#### [WORK TO COMPLETE]
Note each line of the entries that includes "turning". Then copy those lines.
--
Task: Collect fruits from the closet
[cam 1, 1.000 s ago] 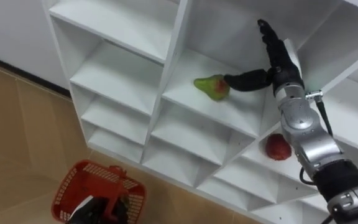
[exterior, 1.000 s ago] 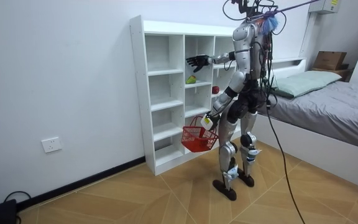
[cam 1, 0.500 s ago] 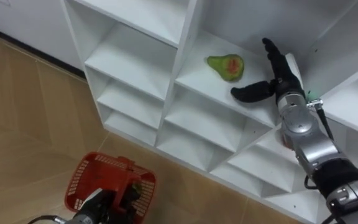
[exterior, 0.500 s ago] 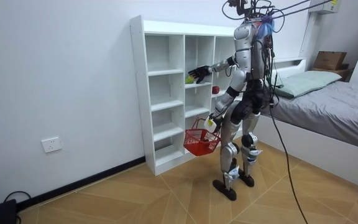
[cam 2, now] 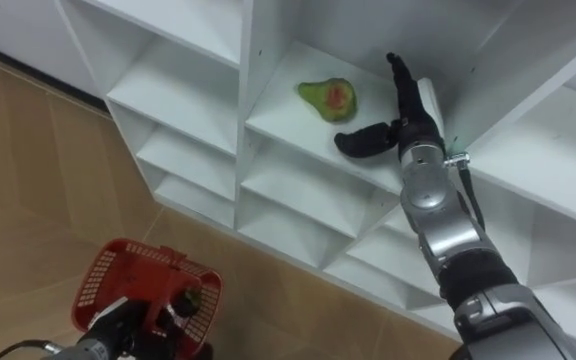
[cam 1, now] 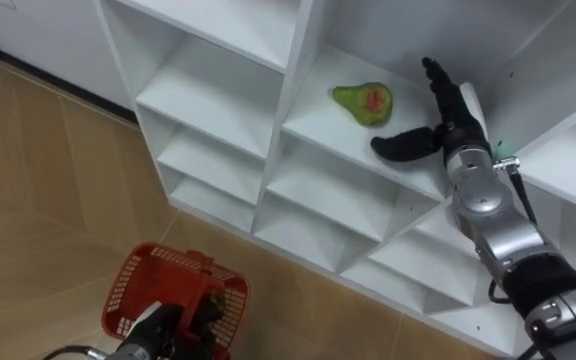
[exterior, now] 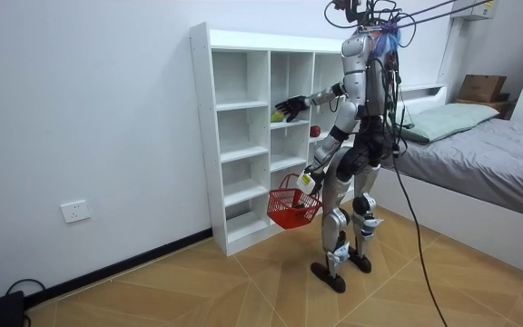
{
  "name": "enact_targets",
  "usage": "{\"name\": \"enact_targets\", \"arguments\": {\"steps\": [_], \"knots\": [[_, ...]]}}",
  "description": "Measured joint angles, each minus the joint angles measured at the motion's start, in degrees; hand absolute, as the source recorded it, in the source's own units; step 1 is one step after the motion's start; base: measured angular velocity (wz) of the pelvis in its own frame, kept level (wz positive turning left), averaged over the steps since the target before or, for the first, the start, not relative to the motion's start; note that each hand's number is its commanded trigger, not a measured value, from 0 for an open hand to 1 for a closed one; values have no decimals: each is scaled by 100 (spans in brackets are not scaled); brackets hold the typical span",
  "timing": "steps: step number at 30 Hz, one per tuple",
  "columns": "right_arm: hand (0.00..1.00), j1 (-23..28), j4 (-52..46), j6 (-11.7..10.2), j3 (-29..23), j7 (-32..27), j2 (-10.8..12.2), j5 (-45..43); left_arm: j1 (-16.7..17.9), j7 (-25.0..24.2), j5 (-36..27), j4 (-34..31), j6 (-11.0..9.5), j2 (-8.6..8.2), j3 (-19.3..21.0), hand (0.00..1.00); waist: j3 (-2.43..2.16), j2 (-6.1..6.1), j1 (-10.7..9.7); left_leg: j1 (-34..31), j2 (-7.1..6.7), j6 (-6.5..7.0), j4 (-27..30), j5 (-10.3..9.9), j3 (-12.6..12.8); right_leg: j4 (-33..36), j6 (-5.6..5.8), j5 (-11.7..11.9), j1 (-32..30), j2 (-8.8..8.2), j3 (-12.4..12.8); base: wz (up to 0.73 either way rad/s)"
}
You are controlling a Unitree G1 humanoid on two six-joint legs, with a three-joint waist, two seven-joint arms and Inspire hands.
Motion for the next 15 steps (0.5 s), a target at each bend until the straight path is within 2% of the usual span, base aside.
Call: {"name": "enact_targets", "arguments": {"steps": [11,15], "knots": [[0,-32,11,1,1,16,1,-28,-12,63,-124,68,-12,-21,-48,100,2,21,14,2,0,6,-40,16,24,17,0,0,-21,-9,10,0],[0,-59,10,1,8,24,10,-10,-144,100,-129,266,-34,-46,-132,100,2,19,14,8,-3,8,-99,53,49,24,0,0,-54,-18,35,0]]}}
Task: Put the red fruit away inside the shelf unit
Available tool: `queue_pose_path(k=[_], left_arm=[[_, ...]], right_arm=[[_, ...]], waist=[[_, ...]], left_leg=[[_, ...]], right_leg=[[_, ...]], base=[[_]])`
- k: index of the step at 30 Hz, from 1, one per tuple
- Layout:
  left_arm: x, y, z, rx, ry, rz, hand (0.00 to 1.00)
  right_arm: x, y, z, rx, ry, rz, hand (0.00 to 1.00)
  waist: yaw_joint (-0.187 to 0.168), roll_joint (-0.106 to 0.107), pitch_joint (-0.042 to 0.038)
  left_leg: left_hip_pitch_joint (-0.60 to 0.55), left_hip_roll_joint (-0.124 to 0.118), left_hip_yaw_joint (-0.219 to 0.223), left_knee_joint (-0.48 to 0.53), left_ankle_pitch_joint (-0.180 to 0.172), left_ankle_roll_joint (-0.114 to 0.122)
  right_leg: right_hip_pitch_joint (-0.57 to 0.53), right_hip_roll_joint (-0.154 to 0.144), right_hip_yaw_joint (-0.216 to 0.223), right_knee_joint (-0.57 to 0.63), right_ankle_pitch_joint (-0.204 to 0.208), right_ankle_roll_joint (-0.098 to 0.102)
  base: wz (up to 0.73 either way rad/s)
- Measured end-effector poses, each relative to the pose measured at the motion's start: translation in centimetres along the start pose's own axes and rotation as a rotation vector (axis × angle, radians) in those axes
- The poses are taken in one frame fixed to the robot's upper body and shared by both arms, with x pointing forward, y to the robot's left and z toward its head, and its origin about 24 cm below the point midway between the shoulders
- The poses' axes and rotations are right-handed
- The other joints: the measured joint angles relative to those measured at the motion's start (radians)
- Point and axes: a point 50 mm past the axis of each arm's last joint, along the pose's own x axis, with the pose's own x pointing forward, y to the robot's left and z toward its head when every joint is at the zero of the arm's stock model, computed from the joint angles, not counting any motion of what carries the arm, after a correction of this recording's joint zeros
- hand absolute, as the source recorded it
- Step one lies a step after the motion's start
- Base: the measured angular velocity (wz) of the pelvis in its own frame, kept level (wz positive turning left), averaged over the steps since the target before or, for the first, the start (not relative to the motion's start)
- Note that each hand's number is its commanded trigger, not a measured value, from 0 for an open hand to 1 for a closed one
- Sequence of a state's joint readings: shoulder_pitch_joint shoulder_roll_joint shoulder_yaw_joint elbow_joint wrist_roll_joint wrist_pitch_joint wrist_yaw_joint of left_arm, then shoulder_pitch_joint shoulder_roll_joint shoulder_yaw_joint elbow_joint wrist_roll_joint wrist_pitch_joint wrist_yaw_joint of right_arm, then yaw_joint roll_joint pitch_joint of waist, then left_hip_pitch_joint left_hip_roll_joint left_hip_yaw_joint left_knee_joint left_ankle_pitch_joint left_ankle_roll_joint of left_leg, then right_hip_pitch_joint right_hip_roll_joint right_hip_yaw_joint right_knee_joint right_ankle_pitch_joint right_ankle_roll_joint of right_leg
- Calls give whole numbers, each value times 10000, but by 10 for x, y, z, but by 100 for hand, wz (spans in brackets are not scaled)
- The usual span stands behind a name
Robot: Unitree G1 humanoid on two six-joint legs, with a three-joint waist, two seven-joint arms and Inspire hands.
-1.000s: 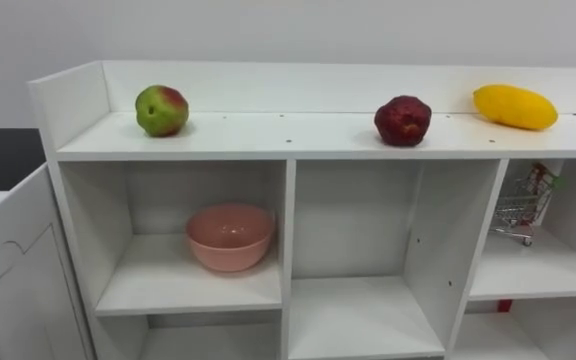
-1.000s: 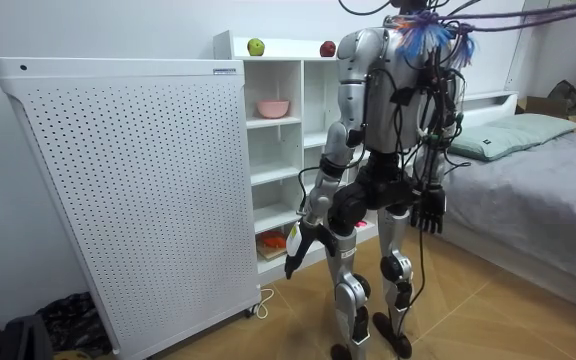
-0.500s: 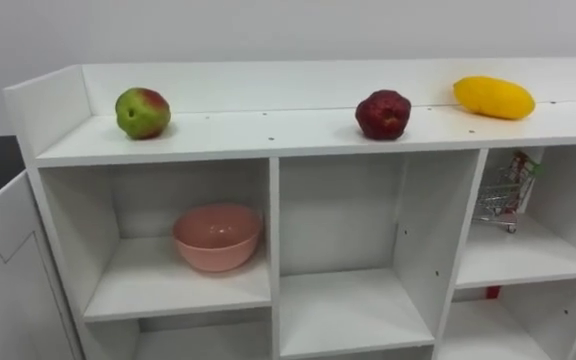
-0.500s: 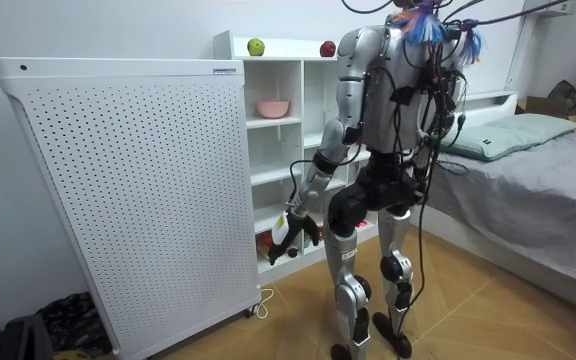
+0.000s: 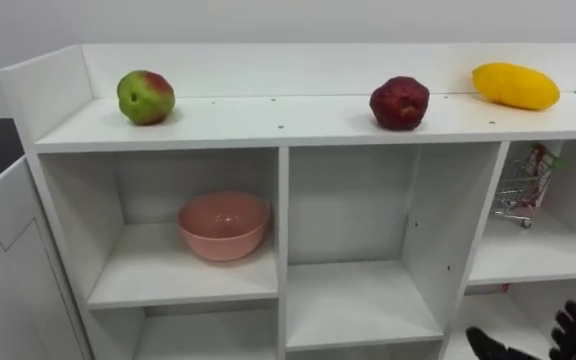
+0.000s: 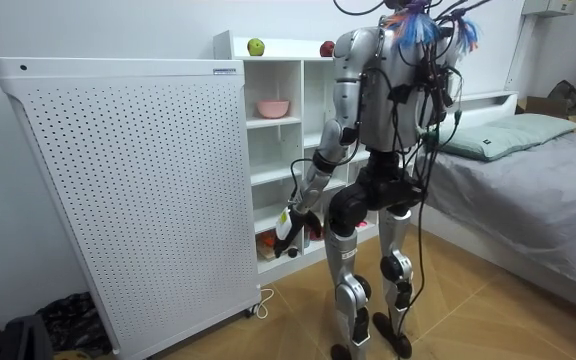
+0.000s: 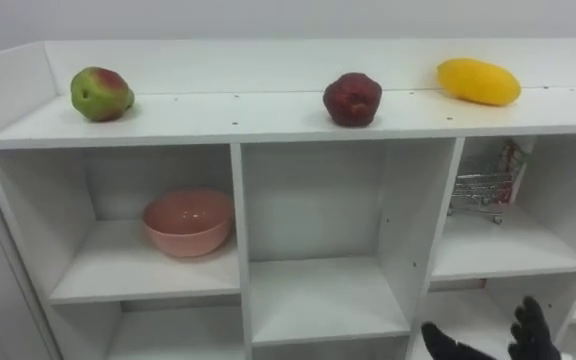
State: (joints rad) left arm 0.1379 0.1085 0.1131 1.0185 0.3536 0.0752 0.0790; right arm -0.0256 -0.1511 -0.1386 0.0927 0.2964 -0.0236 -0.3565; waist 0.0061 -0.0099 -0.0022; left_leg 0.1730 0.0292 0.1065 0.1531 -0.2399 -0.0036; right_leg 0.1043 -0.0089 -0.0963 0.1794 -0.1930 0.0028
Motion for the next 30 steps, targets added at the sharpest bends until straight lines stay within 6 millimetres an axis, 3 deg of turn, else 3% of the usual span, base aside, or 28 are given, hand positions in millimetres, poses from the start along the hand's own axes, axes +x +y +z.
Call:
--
#### [ANSWER TO THE PROBLEM]
  "description": "Measured joint angles, each minus the joint angles measured at the motion's start, in degrees; hand absolute, as the source recorded it, in the source's own units; step 1 is one step after the motion's start; base: measured angular velocity (wz) of the pelvis in its own frame, kept level (wz positive turning left), averaged over the steps since the target before or, for the first, the start, not relative to the motion's start; note that each hand's number is its commanded trigger, not a measured value, from 0 for an open hand to 1 for a closed one; values have no decimals: each is scaled by 100 (spans in brackets are not scaled); brackets hold the typical span",
- Base: the measured angular velocity (wz) of the pelvis in its own frame, kept level (wz positive turning left), averaged over the steps since the target before or, for the first, the start (not relative to the motion's start)

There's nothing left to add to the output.